Unless otherwise specified all statutory references are to sections of the Penal Code. References to the Health and Safety Code are to that code as it existed at the times pertinent herein.
Defendant was charged in count I with possession for sale of amphetamine sulfate, in count II with possession for sale of a barbiturate derivative, both possessions being in violation of Health and Safety Code section 11911. and in count III with possession for sale of marijuana in violation of Health and Safety Code section 11530.5. The guilty plea was entered as to count I, and counts II and III were dismissed.
fin ruling on the motion to suppress, the court remarked; “. . . And I don’t think it makes any difference whether [defendant pointed out the location] or not.
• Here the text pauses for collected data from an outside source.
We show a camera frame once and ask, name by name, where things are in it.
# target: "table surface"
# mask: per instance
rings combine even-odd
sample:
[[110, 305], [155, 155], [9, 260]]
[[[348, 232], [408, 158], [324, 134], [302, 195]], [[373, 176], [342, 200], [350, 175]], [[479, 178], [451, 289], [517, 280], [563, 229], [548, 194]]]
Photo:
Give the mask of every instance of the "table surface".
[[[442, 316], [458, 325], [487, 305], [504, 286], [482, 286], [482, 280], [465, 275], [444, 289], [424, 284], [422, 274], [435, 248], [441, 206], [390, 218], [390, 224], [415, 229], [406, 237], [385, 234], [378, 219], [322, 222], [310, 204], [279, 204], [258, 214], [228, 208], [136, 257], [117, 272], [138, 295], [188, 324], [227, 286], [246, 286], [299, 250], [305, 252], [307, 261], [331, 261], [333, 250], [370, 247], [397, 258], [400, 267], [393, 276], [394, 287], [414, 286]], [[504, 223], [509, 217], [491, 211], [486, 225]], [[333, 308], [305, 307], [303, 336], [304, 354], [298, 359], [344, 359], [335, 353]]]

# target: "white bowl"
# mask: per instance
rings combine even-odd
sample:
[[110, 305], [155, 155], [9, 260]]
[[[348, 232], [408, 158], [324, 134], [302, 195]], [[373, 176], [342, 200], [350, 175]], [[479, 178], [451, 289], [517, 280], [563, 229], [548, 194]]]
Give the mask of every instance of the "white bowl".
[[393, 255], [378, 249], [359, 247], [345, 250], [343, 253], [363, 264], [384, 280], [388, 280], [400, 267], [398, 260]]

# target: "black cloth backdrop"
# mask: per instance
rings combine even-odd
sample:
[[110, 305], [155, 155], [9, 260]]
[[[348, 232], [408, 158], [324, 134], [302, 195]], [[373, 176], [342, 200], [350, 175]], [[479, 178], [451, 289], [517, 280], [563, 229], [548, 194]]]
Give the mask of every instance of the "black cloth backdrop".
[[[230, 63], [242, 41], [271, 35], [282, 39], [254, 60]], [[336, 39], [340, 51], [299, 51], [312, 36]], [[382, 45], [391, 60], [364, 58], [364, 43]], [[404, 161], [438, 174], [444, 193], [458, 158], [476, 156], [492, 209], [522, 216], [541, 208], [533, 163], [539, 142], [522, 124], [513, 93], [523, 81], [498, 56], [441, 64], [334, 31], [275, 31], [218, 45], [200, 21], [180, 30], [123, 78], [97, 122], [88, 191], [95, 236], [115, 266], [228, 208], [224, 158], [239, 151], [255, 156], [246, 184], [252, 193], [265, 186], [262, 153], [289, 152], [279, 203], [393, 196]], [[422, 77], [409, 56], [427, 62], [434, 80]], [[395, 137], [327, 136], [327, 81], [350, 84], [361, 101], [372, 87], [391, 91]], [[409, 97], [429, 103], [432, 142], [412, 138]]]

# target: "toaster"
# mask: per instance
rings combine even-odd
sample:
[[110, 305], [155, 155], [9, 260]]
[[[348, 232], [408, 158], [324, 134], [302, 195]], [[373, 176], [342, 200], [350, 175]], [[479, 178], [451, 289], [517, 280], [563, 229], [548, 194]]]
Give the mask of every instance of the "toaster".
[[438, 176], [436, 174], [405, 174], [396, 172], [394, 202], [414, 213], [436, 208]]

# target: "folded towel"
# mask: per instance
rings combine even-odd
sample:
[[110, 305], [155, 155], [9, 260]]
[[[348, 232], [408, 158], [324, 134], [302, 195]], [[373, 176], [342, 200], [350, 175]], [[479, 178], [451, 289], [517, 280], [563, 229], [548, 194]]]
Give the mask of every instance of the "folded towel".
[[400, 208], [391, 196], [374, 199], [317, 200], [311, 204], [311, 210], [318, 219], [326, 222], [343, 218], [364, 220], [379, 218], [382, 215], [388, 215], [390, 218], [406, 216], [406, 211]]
If you disregard that testimony entirely, I still think this search of the premises is part of the arrest. ... I think the same result follows, because we are not talking about a consent situation....”
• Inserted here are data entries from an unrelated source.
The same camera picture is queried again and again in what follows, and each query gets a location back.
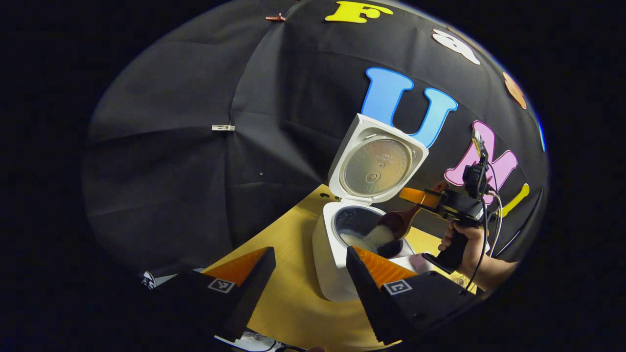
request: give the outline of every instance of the orange gripper pad
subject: orange gripper pad
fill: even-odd
[[[376,287],[378,288],[388,282],[394,282],[417,275],[415,272],[405,269],[394,262],[390,262],[377,254],[357,246],[353,246],[353,248],[359,255],[359,258],[361,258],[363,264],[367,267],[369,274],[374,279],[374,282],[376,282]]]
[[[400,191],[400,198],[406,199],[414,204],[421,204],[432,209],[437,209],[439,204],[440,195],[434,195],[426,193],[423,190],[416,190],[410,188],[403,188]]]
[[[236,283],[237,287],[241,287],[245,278],[248,277],[250,271],[257,265],[259,259],[267,251],[269,247],[257,249],[256,251],[244,254],[239,258],[233,259],[213,269],[204,269],[202,274],[217,277],[218,279],[228,280]]]

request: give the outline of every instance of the pink letter
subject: pink letter
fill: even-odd
[[[487,182],[497,190],[502,188],[502,185],[511,174],[514,168],[517,167],[517,158],[512,151],[507,150],[504,154],[500,155],[496,161],[492,161],[493,159],[493,147],[495,146],[496,138],[493,131],[489,128],[489,126],[485,125],[480,121],[474,121],[472,124],[472,128],[478,131],[480,135],[483,137],[485,141],[485,148],[487,148],[487,153],[489,153],[489,162],[492,164],[493,168],[489,168],[489,171],[486,173]],[[466,165],[474,165],[479,161],[478,152],[474,145],[470,142],[467,152],[459,162],[459,164],[455,168],[449,168],[444,173],[444,177],[451,184],[462,186],[463,182],[463,172],[465,171]],[[496,175],[496,180],[498,181],[498,188],[496,188],[496,184],[493,180],[493,174]],[[492,195],[485,195],[485,203],[491,204],[493,202]]]

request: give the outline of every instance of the orange letter
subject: orange letter
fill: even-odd
[[[352,1],[338,1],[337,3],[339,4],[337,12],[326,16],[326,21],[365,23],[367,20],[362,18],[361,14],[365,14],[367,18],[378,18],[381,16],[381,12],[393,14],[390,9],[370,4],[354,3]]]

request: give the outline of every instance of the black backdrop
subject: black backdrop
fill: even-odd
[[[397,19],[329,26],[323,18],[334,1],[232,1],[151,44],[111,83],[91,119],[81,180],[94,236],[138,276],[215,262],[327,181],[365,98],[363,72],[376,65],[415,82],[394,113],[405,132],[426,114],[426,87],[460,102],[407,187],[439,182],[467,150],[458,136],[474,120],[496,133],[492,157],[515,151],[518,165],[509,186],[498,180],[500,197],[508,203],[523,183],[531,190],[504,221],[494,253],[520,260],[533,240],[528,217],[545,210],[549,193],[549,153],[534,114],[511,98],[503,69],[482,49],[474,48],[484,63],[476,66],[433,41],[433,28],[443,25],[398,6]],[[284,26],[265,19],[279,11],[289,17]],[[237,131],[213,132],[214,123]],[[407,206],[397,198],[376,204]],[[441,236],[446,223],[423,212],[413,225]]]
[[[120,70],[214,4],[26,2],[7,9],[3,26],[14,49],[4,56],[12,88],[6,98],[16,110],[5,133],[16,143],[7,149],[5,207],[16,216],[4,223],[16,229],[19,245],[7,248],[19,261],[9,268],[18,288],[15,304],[8,304],[10,313],[17,309],[17,329],[3,330],[5,346],[106,346],[146,325],[141,287],[95,245],[85,220],[80,162],[86,127]],[[619,180],[596,171],[593,162],[602,154],[587,147],[618,140],[617,96],[602,86],[618,72],[611,62],[618,57],[615,43],[602,41],[617,30],[609,18],[614,9],[539,1],[418,6],[455,25],[516,74],[543,124],[554,170],[541,226],[550,236],[533,244],[524,265],[489,300],[441,331],[455,339],[438,343],[465,345],[477,336],[569,346],[585,340],[596,348],[608,343],[620,324],[610,309],[611,297],[619,296],[611,286],[618,262],[607,250],[618,248],[611,232],[618,225],[599,221],[607,218],[593,213],[601,203],[582,202],[574,190]],[[598,253],[603,261],[594,261]]]

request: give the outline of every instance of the wooden table
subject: wooden table
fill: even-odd
[[[206,270],[272,246],[276,269],[248,323],[250,329],[302,348],[321,345],[330,352],[380,348],[383,344],[376,341],[360,301],[331,302],[319,288],[311,238],[322,208],[328,202],[336,200],[328,186],[321,185],[273,224]],[[416,253],[439,253],[437,246],[441,240],[414,227],[406,240]],[[454,273],[451,278],[458,282],[464,277]]]
Defendant testified at the hearing that after investigating the burglary the officers left only to return 10 minutes later and demand to search the premises; that he permitted them to enter only after they rejected his demand for a search warrant and advised that they did not need one; that they first represented that they wanted to search for a wallet or other identification which may have been dropped by a suspect in custody; that they represented that a female burglary suspect had informed on defendant because she had been “burned” when defendant sold her some “reds”; and that there was no contraband in plain view.
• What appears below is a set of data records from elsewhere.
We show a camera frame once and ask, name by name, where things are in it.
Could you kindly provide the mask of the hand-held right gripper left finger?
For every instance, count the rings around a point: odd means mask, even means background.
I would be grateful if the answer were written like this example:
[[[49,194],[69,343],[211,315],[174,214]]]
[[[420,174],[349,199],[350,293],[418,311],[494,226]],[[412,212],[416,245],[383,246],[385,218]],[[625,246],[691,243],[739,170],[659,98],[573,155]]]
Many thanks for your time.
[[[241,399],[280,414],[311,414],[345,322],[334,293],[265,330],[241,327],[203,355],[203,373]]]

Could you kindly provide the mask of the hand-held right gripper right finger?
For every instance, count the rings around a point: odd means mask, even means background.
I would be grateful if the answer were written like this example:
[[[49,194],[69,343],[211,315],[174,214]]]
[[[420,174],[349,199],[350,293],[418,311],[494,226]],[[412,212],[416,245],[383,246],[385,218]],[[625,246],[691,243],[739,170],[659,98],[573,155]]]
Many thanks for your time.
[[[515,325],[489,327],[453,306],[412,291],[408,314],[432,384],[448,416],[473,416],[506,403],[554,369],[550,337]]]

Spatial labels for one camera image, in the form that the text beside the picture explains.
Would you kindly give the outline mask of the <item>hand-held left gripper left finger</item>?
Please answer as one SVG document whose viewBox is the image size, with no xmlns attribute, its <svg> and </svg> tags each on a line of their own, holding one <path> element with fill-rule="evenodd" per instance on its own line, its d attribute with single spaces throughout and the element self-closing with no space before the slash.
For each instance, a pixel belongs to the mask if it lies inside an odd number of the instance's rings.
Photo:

In Hill we stated the problem in the following language: “The harmless error concept as a basis for according relief in such a setting is clearly inappropriate. There simply is no intelligent means of assessing the impact of a particular erroneous refusal to suppress evidence. Unlike the ordinary post-trial appeal, there is nothing at all in the record to indicate what evidence or defenses the defendant is capable of producing on his own behalf. The strategic considerations which lead an accused to plead guilty pursuant to a plea bargain will frequently hinge not only on the quantum and quality of the prosecution’s evidence, but also on the probable effectiveness of the defenses and evidence which the defendant has to counterbalance the incriminating evidence. .After the exclusion of certain items of evidence, the prosecution’s case may continue to appear invulnerable to an appellate court which necessarily can look only to the strength of competent evidence indicative of the accused’s guilt. However, the defendant may have or believe he has means of impeaching, discrediting or casting doubt on such evidence, and the items excluded on appeal might be the very ones which posed the most difficult strategic problems for the defendant. Only the accused and his counsel are aware of what favorable evidence is available to them. We cannot, with any assurance, conclude that an appellate court, which does not have the benefit of that knowledge, can consistently arrive at an accurate assessment of whether the defendant would again plead guilty after knowledge that some but not all of the challenged evidence is to be suppressed. To the contrary, an unacceptable degree of appellate speculation would necessarily inject itself into the application of the harmless error concept in such a context.” (People v. Hill, supra, 12 Cal.3d 731, 768.)
We note that the contraband seized in plain view on the top of the small storage space included both barbiturates and marijuana, possession for sale of which was charged in counts II and III respectively. (See fn. 2, ante.) We express no opinion, however, that the items so seized, without the contraband illegally seized in the subsequent warrantless search, would necessarily support the charges of counts II and III.